Would you output, exactly as written, the line with "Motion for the" and all lines after it to the end of the data below, and no others?

%%

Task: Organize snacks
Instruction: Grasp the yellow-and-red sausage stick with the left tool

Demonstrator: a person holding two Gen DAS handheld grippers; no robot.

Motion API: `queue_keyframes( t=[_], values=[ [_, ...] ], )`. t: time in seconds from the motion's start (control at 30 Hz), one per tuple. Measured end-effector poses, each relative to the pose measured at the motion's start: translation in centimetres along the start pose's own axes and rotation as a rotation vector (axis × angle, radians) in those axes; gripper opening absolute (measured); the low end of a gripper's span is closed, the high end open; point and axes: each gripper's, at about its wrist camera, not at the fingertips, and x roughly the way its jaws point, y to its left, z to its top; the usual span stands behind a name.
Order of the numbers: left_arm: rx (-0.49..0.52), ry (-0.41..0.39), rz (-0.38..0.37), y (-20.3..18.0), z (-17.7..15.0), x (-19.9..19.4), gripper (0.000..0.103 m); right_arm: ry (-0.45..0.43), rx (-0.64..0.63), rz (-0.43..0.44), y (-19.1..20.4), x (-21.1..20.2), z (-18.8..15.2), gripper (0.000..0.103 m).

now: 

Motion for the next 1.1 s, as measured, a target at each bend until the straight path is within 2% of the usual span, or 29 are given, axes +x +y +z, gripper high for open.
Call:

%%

SOLUTION TO THE EXERCISE -
Motion for the next 1.1 s, as measured, a target at each bend until the straight path is within 2% of the usual span, or 29 are given, axes +x +y +z, gripper high for open.
Call:

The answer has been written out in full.